We lost a platform with zero pay-to-play. No algorithm you could buy your way into. No ad sales team calling every week trying to sell you visibility you shouldn’t have to buy.
We lost a platform where the audience was the authority. Not a marketing budget. Not a publicist. Not a deal between a platform and a producer. The people in the seats.
We lost a community. Patrons who used Goldstar weren’t just buying tickets. They were discovering art. Building habits. Becoming regulars. Some of the strangers who found my shows through Goldstar are still coming back ten and twenty years later.
We lost discoverability for the independent artist. The thing that lets a show built with passion and craft compete with a show built with capital.
The Landscape Right Now
I get five cold calls a week from ticketing platforms.
There are more of them than ever. Every one of them promises to solve the discovery problem. Every one of them eventually becomes another cash register — useful for processing transactions, useless for building community.

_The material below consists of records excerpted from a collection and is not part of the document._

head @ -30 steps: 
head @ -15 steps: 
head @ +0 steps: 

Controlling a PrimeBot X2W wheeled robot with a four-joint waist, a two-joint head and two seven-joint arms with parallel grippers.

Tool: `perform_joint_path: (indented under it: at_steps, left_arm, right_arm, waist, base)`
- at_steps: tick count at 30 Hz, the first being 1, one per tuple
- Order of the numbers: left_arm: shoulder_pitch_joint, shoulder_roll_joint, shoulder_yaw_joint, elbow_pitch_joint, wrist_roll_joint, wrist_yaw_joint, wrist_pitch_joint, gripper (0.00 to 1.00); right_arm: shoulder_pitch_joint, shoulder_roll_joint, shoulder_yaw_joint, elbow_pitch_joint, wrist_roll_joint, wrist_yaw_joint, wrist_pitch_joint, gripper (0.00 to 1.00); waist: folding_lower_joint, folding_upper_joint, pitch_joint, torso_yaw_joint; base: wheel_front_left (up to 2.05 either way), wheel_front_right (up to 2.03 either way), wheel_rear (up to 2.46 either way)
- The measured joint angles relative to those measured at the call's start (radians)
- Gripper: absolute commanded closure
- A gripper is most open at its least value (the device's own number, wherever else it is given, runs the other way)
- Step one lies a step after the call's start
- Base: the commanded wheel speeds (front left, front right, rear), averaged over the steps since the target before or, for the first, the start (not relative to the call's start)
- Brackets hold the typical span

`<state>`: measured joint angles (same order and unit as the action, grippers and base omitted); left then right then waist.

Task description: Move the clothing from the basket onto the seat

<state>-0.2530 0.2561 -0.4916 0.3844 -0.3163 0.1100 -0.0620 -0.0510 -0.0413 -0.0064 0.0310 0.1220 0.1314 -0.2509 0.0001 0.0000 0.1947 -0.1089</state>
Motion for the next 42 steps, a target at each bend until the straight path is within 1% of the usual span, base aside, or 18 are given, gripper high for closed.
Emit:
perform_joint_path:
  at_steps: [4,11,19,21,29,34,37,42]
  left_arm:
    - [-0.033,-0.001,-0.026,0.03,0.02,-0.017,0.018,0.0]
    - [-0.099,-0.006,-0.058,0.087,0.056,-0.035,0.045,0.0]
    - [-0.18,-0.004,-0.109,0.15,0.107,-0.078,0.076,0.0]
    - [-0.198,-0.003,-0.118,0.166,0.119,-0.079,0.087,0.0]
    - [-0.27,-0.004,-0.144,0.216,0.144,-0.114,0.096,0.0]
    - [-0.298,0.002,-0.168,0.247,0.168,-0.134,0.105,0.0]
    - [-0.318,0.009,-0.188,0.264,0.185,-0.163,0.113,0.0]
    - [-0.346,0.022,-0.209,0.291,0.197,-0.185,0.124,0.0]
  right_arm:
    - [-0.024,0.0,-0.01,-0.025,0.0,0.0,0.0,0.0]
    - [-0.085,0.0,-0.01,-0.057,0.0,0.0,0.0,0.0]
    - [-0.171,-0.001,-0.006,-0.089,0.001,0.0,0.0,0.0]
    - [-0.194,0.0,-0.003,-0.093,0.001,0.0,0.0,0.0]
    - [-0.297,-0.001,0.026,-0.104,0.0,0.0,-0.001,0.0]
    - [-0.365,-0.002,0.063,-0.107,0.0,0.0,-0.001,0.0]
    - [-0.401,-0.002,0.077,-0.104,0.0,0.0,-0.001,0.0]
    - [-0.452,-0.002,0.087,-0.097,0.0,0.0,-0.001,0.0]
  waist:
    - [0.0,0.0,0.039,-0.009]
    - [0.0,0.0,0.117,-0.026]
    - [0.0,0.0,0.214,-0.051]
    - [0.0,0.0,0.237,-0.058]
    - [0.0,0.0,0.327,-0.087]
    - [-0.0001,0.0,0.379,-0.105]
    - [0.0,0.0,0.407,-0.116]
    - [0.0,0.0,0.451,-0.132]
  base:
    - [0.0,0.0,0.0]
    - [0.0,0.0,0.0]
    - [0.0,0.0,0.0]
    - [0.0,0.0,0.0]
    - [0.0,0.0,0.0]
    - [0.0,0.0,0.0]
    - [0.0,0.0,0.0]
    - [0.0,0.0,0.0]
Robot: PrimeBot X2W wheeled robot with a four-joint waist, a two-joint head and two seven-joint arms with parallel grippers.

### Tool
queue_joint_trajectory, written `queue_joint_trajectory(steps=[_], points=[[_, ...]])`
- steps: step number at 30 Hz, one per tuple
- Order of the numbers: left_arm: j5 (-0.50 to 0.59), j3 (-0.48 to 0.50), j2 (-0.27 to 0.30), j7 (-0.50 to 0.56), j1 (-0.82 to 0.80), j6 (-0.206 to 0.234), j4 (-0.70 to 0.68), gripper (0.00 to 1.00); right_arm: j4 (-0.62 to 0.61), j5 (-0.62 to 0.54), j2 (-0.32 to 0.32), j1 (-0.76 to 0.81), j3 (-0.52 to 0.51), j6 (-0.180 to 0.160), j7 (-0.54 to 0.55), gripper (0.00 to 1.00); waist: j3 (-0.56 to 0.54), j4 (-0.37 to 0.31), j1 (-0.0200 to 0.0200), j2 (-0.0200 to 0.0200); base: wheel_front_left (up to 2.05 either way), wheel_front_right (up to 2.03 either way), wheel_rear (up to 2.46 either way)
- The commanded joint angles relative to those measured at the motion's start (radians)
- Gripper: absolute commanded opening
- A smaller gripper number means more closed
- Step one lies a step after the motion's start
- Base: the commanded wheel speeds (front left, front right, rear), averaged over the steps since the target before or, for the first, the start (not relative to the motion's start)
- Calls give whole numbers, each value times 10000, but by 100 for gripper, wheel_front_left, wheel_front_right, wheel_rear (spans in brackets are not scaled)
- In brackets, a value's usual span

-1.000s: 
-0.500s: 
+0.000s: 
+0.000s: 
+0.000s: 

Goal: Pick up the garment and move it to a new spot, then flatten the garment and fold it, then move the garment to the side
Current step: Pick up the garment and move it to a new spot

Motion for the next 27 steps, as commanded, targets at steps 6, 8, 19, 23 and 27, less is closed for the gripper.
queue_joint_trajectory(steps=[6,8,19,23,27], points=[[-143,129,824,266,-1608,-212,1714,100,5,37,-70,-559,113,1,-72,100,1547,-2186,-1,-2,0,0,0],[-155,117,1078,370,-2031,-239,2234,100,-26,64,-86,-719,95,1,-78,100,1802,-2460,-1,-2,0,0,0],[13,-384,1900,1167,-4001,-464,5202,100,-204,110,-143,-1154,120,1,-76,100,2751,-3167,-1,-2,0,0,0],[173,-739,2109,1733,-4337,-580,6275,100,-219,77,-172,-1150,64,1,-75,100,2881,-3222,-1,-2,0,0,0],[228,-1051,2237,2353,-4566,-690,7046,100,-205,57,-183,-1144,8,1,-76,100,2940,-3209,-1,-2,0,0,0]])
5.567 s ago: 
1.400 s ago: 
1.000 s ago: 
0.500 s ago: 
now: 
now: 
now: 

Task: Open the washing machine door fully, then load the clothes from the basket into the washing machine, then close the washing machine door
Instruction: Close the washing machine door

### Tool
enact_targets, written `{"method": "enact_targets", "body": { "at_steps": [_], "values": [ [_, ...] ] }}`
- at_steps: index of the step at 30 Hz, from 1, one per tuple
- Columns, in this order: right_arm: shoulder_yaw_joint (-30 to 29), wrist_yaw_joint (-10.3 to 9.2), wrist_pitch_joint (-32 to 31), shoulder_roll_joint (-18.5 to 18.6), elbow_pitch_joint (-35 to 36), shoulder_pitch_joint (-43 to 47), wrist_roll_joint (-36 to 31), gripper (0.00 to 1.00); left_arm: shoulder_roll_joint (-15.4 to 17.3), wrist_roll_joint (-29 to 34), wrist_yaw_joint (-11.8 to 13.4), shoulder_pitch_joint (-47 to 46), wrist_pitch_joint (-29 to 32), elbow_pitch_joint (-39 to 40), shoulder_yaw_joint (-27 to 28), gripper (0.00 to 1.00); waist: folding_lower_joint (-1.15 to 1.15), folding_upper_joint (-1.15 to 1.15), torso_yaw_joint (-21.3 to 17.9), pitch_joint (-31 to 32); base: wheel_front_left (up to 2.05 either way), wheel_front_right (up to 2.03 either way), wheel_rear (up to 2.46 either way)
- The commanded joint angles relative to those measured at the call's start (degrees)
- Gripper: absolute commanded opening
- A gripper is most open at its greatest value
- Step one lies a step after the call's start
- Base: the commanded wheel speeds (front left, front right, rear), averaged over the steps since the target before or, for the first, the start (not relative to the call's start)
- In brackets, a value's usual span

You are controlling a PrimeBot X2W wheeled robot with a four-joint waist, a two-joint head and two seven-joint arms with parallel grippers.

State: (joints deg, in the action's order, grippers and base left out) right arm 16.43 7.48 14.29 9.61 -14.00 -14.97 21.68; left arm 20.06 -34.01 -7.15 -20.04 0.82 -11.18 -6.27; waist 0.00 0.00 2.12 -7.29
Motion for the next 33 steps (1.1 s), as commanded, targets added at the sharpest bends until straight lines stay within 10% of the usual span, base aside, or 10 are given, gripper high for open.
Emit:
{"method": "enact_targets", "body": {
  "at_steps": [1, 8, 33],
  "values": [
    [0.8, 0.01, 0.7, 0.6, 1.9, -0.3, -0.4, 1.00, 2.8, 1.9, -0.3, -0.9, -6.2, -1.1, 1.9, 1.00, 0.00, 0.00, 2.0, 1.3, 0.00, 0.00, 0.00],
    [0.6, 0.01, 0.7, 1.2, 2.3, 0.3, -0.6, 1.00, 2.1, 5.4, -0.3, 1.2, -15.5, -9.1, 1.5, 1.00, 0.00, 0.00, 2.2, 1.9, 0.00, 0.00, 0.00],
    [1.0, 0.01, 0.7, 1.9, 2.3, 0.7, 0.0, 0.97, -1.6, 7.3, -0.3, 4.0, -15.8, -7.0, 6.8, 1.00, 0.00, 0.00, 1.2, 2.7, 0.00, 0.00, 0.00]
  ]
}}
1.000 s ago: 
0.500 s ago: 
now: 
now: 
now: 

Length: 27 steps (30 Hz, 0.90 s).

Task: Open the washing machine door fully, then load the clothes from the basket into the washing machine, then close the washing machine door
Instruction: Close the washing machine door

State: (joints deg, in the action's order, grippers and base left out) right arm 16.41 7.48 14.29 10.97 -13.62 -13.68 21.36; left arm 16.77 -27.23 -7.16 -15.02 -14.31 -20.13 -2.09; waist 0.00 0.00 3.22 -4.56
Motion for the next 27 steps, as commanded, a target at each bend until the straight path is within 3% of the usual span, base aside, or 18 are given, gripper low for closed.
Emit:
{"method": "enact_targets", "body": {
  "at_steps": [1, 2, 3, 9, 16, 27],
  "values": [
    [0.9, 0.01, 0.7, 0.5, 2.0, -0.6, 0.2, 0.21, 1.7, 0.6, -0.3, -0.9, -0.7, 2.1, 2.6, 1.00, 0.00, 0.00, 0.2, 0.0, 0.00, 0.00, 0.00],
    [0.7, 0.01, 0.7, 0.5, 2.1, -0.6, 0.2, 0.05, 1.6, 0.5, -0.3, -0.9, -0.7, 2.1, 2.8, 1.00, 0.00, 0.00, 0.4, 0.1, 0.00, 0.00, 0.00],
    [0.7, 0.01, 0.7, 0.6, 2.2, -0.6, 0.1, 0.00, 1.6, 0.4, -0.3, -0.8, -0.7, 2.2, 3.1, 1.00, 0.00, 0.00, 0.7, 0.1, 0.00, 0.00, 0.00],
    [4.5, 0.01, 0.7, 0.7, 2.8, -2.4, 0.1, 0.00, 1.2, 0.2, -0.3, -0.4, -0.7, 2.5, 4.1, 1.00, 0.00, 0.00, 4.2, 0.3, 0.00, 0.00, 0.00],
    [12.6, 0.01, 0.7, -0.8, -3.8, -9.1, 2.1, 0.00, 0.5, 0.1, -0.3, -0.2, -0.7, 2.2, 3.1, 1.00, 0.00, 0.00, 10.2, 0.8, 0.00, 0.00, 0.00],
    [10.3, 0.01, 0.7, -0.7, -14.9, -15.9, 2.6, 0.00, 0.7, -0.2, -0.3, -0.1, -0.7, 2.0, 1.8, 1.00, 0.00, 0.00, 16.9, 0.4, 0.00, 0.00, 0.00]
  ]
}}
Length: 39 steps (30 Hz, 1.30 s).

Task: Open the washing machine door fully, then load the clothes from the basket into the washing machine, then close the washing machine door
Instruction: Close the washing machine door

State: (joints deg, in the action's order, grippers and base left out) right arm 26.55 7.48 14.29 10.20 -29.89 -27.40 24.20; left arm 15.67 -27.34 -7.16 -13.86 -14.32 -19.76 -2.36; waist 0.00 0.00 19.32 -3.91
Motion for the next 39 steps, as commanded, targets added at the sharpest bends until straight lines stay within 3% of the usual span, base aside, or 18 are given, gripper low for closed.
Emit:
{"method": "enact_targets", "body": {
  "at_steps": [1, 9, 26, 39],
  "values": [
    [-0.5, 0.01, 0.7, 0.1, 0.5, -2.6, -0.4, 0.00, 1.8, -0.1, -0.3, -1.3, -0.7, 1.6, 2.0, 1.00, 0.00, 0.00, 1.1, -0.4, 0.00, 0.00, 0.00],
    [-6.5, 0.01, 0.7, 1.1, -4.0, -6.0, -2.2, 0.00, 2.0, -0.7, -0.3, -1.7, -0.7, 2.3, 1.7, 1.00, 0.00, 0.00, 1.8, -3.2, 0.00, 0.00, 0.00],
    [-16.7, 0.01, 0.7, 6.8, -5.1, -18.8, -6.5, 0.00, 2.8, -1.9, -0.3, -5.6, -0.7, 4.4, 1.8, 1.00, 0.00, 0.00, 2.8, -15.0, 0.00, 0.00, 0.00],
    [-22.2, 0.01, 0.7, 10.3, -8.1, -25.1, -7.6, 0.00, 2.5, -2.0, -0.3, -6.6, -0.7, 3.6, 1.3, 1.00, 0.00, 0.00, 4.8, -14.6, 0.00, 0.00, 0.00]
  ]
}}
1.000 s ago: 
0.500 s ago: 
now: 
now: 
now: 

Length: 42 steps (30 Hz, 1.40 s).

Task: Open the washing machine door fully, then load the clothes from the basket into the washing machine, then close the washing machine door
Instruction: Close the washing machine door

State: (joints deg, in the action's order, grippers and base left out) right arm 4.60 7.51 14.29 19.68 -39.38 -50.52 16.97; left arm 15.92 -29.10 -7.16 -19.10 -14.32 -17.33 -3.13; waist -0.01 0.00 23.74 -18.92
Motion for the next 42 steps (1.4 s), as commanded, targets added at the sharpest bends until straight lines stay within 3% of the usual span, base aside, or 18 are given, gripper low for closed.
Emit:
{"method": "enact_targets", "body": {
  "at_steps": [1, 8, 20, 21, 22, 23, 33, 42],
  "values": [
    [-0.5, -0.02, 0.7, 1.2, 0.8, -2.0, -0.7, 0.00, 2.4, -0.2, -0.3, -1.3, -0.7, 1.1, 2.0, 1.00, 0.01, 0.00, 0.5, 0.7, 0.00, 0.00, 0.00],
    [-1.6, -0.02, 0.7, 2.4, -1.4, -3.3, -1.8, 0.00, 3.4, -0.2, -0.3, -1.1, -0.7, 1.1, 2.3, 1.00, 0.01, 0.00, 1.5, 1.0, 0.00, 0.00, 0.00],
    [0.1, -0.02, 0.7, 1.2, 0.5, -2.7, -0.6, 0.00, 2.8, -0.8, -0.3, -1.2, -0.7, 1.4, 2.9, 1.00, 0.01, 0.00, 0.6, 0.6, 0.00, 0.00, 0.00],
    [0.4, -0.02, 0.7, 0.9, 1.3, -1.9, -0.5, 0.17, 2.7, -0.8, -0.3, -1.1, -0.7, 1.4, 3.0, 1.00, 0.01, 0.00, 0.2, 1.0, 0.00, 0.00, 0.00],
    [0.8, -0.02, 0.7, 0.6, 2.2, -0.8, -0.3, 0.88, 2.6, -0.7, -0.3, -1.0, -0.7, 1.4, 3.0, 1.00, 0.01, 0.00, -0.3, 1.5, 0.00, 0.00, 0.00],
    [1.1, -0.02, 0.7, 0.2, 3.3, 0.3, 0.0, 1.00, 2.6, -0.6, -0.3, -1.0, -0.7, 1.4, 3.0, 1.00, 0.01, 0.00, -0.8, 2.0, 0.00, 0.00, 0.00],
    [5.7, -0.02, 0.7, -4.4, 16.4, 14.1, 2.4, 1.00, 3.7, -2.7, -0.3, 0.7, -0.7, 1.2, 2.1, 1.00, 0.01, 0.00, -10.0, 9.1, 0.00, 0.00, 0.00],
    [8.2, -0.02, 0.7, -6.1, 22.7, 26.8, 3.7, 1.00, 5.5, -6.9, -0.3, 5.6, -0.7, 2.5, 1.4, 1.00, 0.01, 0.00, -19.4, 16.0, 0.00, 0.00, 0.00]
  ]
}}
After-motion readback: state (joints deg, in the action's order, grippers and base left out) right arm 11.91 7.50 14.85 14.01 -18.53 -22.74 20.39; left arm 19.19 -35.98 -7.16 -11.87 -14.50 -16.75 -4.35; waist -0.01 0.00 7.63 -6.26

Google just gutted organic search. Social media — once the great democratizing force for independent creators — is now controlled by a handful of soon-to-be trillionaires who have made it clear that visibility costs money. The algorithm rewards whoever pays. Everyone else gets buried.
The independent artist is being squeezed from every direction.
And the audiences feel it too. There’s a growing backlash against algorithmic content, against AI-generated noise, against the sameness that comes when every platform optimizes for engagement over authenticity. People are hungry for something real. Something human. Something that happens in a room with other people and can never be replicated on a screen.
Live arts is the answer to that hunger. But only if people can find it.
What We Actually Need
We don’t need another ticketing platform.
We need a new Goldstar.
A platform whose entire purpose is to connect independent artists with real audiences. Where discoverability is democratic. Where you cannot buy your way to the top. Where the only currency is the quality of your work and the honesty of your audience.
A platform where a kids improv show in an off off broadway theater can become the top-rated comedy show in the world — because the people in those seats said so.
A platform that serves artists and fans equally. That builds real community. That keeps zero algorithms between a performer and the audience that would love them if they could only find each other.
A platform that remembers why live arts matters in the first place.
Not content. Not product. Not inventory.
Experience. Community. Human connection.
The arts have survived every platform that tried to own them. They will survive this moment too.
But they deserve better tools. They deserve a fair platform. They deserve a place that is genuinely, structurally, permanently on their side.
That platform should exist.
It needs to exist.
And the artists and audiences who built communities on Goldstar — the ones who know what a fair platform actually feels like — deserve to have it back.
Walt Frasier is a comedian, actor, improv artist, producer, and promoter based in New Jersey with over 30 years in live performance. He is the founder of 8 Improv Theater and the creator of Improv 4 Kids and Madcap Mysteries.